The following references have been added to enrichen this paragraph:

124. Bach-Holm D, Jensen PK, Kessing SV. Long-term rate of progression and target intraocular pressure in patients with normal-tension glaucoma in clinical care. Acta Ophthalmol. 2018 Dec;96(8):e1034-e1035. doi: 10.1111/aos.13767. Epub 2018 Sep 26. PMID: 30259686.
125. Sakata R, Yoshitomi T, Iwase A, Matsumoto C, Higashide T, Shirakashi M, Aihara M, Sugiyama K, Araie M; Lower Normal Pressure Glaucoma Study Members in Japan Glaucoma Society. Factors Associated with Progression of Japanese Open-Angle Glaucoma with Lower Normal Intraocular Pressure. Ophthalmology. 2019 Aug;126(8):1107-1116. doi: 10.1016/j.ophtha.2018.12.029. Epub 2018 Dec 31. PMID: 30605741.
126. Sawada A, Rivera JA, Takagi D, Nishida T, Yamamoto T. Progression to Legal Blindness in Patients With Normal Tension Glaucoma: Hospital-Based Study. Invest Ophthalmol Vis Sci. 2015 Jun;56(6):3635-41. doi: 10.1167/iovs.14-16093. PMID: 26066741.
     

7.Three tables are required by the Editor.  

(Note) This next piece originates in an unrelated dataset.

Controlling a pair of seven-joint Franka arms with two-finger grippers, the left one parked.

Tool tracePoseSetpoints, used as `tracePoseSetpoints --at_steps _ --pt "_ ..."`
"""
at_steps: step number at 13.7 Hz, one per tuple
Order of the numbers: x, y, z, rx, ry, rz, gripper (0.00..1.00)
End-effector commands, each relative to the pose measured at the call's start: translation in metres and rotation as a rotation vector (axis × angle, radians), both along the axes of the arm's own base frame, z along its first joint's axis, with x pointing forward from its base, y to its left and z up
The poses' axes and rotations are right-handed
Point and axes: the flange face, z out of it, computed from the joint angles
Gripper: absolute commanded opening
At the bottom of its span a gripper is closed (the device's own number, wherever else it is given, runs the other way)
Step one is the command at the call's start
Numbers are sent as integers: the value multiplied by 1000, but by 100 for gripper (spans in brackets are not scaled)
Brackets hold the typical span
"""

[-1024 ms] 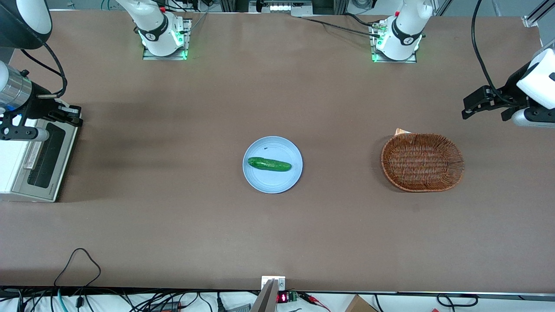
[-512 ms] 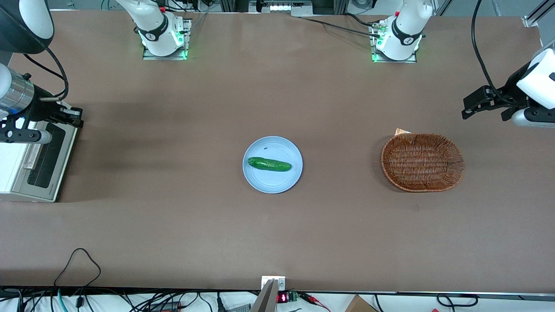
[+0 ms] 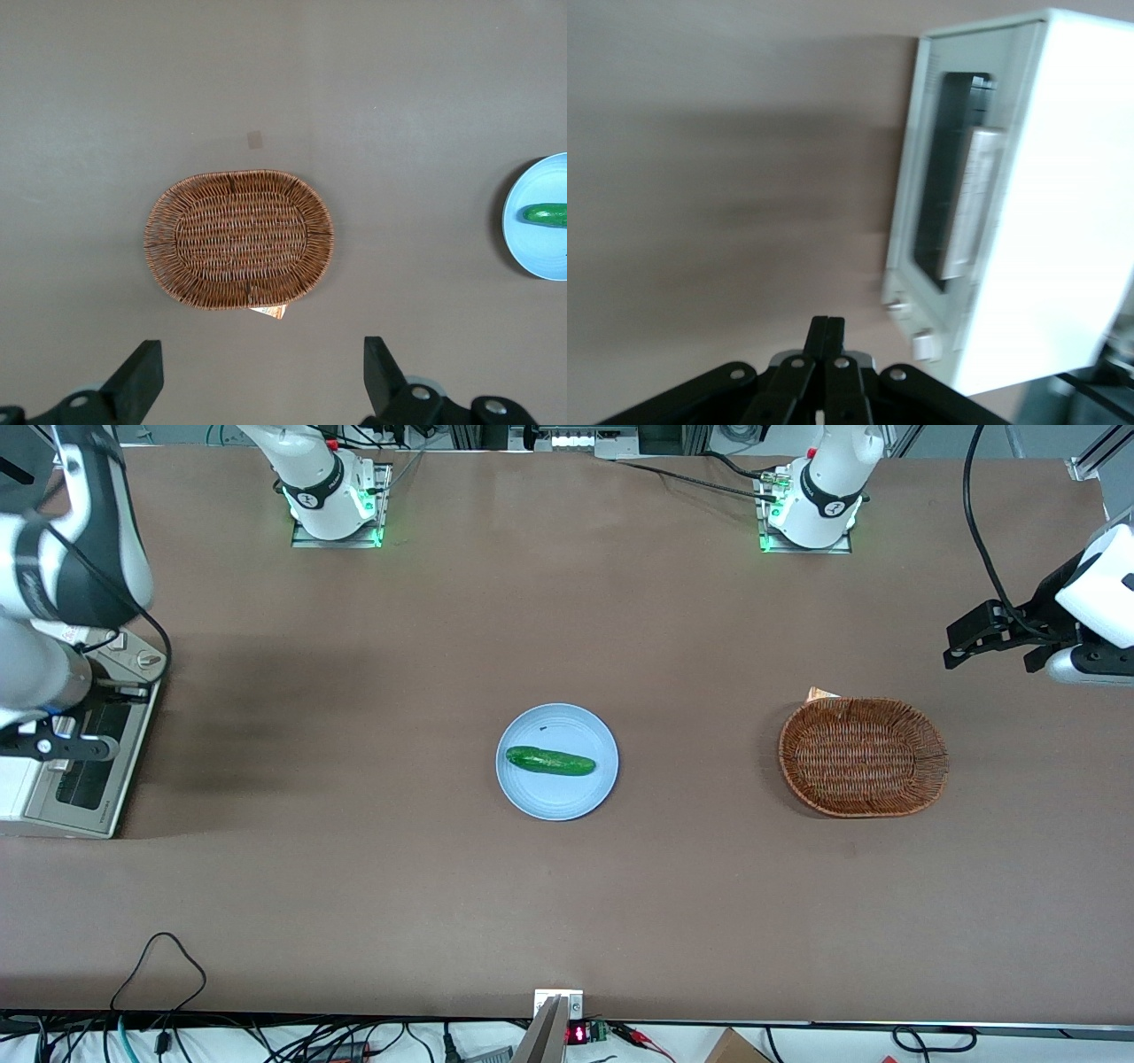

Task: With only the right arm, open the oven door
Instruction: 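Lower the right gripper onto the top of the oven door handle, then push the door handle down with the right gripper, swinging the door open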

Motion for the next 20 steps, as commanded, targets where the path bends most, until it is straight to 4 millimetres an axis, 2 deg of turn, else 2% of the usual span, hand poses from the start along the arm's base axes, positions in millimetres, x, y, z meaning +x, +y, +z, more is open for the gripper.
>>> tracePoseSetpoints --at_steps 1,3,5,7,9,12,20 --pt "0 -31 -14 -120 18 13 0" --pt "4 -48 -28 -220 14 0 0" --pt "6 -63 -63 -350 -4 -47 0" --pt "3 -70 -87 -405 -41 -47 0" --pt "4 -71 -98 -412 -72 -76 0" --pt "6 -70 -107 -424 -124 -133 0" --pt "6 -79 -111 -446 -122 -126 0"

Three tables have been added to the manuscript, as suggested by the Editor.

Fourteen references have been added to the revised manuscript.

Moreover, the section relative to the dietary supplements used in glaucomatous patients has been enriched in order to include other substances, as shown in Table 2 and in the text as follows:

“Other substances: several other molecules have shown a neuroprotective effect on RGCs and their axons in cell culture and animal models, which include: lutein and zeaxanthin; nitric oxide; flavonoids; crocus sativus L. or saffron; hesperidin; nicotine; ethylic alcohol; crocin and crocetin; zinc; magnesium; curcumin, spermidine; creatine; alfa-lipoic acid; apolipoprotein-E; nuclear factor-kappa B; omega-3 and omega-6 polyunsaturated fatty acids; melatonin; taurine; forskolin; Lycium barbarum; Erigeron breviscapus Hand.Mazz.; Scutellaria baicalensis Georgi; Diospyros kaki L.; Tripterygium wilfordii Hook F; caffeine (23,25,41,98-100,102)”.

We thank the Reviewer for a very thorough evaluation of our manuscript. Excellent points have been raised that can improve our manuscript. Modifications have been made based on the issues raised. We have tried to address each point, which can be viewed with the track changes throughout the manuscript.